SpaceX's $75B IPO Launches as Oil Breaks $100 and Tech Reels

Nothing says 'macro confidence' like a $1.75 trillion space company IPO amid geopolitical oil shocks

Rex VolkovJuly 3, 2026 5 min read

SpaceX just raised $75 billion at a $1.75 trillion valuation in the largest initial public offering in U.S. history. This happened while crude oil approached $100 a barrel, Nvidia wavered, and the Nasdaq had already dropped 4.18% in the week before SpaceX priced. You can read that sentence two ways: either Elon Musk has supreme confidence in his ability to command capital in any market, or he is using the IPO window before it slams shut on his fingers.

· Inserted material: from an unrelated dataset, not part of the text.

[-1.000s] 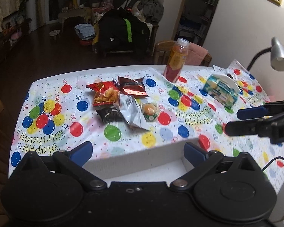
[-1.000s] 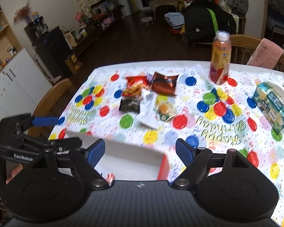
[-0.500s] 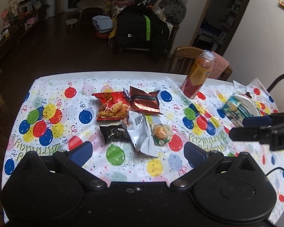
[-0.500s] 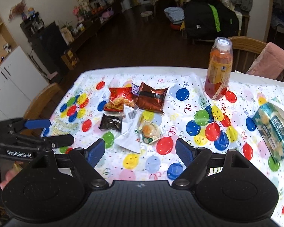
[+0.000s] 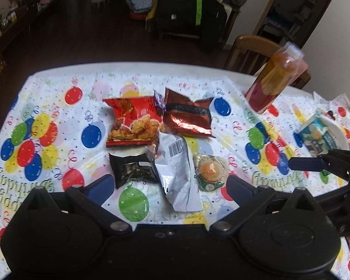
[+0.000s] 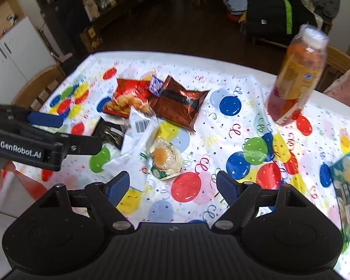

The numbers tell you which one it probably is.

Oil pricing presents the kind of scenario that usually makes equity investors nervous. As of late June, Brent crude sat at $74 per barrel. But Goldman Sachs has already flagged a potential scenario: if the Strait of Hormuz doesn't normalize by the end of July, Brent will likely end the year over $100 a barrel. Barclays, meanwhile, lowered its Brent outlook on June 26, calling for $96 a barrel in 2026. This is not the sort of macro environment where you typically see trillion-dollar valuations sail through without friction.

Yet here we are.

The tech sector is showing the sort of internal contradictions that make market timing both impossible and essential. Nvidia, the darling of every institutional portfolio built in the last eighteen months, has wavered—not collapsed, but wavered, which is enough to spook algorithmic money. Walmart fell. Dow Jones futures declined. The Nasdaq's June 5 drop of 4.18% came precisely because hedge funds were selling richly valued chip stocks and AI infrastructure companies to make room on their books for SpaceX. Capital rotation is another way of saying: we are moving money out of the things that won last year to chase the thing we think will win this year.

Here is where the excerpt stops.